People’s Rights, Responsibilities & National Duties Charter

A Developed India Needs Empowered Citizens and Responsible Citizenship

A developed nation cannot be built through rights alone. It also requires responsibility, discipline, honesty, public participation, respect for law, and protection of public property. New India Movement will help every citizen understand both what they should receive and what they should contribute.

01 · Manifesto Principle

Rights and Responsibilities Must Go Together

Rights protect citizens

Dignity, justice, opportunity, safety, education, healthcare, fair public services — what every citizen should receive.

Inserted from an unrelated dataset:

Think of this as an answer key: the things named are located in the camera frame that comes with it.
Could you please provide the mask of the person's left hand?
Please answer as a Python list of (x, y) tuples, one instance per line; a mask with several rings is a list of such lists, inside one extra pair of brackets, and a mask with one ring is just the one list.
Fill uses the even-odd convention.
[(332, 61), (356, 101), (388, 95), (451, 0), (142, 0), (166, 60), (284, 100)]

Responsibilities strengthen the nation

Responsibility, discipline, honesty, participation, respect for law and citizens, protection of public property — what every citizen should contribute.

Sections 02–14 · The Rights of Every Citizen

What every citizen should receive

Thirteen rights that turn a citizen from spectator to empowered participant.

02Right

The Right to Understand the Problem

Every citizen has the right to clear and truthful information about issues affecting their life — in simple language, local languages, visual formats, short videos, voice notes, and public guides.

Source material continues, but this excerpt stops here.